» **EXERCISE OBJECTIVE**:
Report all lines below with the word "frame".

» **DATA SECTION**:

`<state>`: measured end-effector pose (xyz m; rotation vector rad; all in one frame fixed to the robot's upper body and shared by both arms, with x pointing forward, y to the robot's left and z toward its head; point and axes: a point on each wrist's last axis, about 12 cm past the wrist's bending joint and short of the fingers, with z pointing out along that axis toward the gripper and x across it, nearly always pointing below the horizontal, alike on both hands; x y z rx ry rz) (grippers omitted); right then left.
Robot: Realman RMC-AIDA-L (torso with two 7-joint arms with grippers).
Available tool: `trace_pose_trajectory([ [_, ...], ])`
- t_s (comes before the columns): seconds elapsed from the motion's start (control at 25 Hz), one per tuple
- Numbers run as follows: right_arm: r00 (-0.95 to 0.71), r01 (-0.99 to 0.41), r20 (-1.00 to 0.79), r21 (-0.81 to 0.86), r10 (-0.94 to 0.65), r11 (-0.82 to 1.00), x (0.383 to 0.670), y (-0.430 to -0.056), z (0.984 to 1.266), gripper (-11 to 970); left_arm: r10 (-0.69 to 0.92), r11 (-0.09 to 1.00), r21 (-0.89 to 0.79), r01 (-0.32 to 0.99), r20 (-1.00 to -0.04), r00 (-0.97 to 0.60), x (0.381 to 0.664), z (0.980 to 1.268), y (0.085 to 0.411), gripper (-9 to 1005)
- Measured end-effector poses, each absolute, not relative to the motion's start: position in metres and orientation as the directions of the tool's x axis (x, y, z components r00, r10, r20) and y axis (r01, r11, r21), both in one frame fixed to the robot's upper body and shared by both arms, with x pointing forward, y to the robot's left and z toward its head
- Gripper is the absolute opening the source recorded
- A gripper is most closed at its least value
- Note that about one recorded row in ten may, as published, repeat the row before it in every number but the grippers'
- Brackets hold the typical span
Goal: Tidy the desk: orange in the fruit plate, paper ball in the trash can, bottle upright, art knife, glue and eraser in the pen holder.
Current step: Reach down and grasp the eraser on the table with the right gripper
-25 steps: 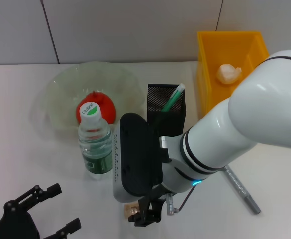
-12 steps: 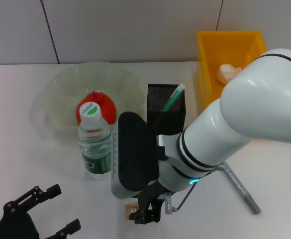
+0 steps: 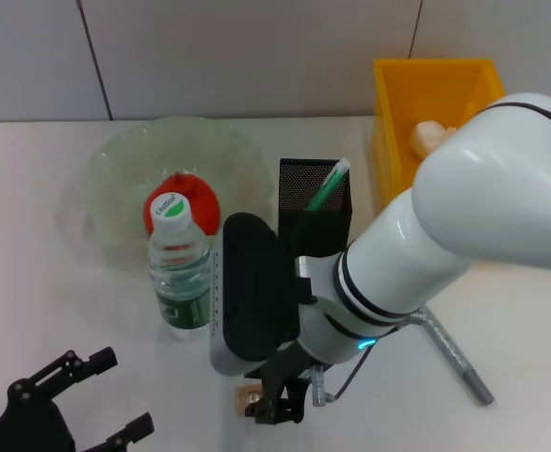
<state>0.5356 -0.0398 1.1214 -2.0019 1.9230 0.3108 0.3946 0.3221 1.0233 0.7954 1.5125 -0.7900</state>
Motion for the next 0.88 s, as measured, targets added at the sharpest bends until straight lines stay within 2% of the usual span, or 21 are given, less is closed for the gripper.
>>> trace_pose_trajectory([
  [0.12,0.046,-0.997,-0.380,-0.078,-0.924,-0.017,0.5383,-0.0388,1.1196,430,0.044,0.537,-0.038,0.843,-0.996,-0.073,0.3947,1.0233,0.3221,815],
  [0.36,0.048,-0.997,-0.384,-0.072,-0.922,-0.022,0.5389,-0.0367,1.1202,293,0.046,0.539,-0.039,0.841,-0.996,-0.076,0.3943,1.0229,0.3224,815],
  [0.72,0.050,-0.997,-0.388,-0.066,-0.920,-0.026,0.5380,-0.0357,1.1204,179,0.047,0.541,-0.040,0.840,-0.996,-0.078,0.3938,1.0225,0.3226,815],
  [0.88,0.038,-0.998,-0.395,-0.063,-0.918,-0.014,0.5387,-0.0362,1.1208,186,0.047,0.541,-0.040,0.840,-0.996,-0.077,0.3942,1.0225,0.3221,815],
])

» **SOLUTION TO THE PROBLEM**:
`<state>`: measured end-effector pose (xyz m; rotation vector rad; all in one frame fixed to the robot's upper body and shared by both arms, with x pointing forward, y to the robot's left and z toward its head; point and axes: a point on each wrist's last axis, about 12 cm past the wrist's bending joint and short of the fingers, with z pointing out along that axis toward the gripper and x across it, nearly always pointing below the horizontal, alike on both hands; x y z rx ry rz) (grippers omitted); right then left.
- Measured end-effector poses, each absolute, not relative to the motion's start: position in metres and orientation as the directions of the tool's x axis (x, y, z components r00, r10, r20) and y axis (r01, r11, r21), both in one frame fixed to the robot's upper body and shared by both arms, with x pointing forward, y to the robot's left and z toward its head

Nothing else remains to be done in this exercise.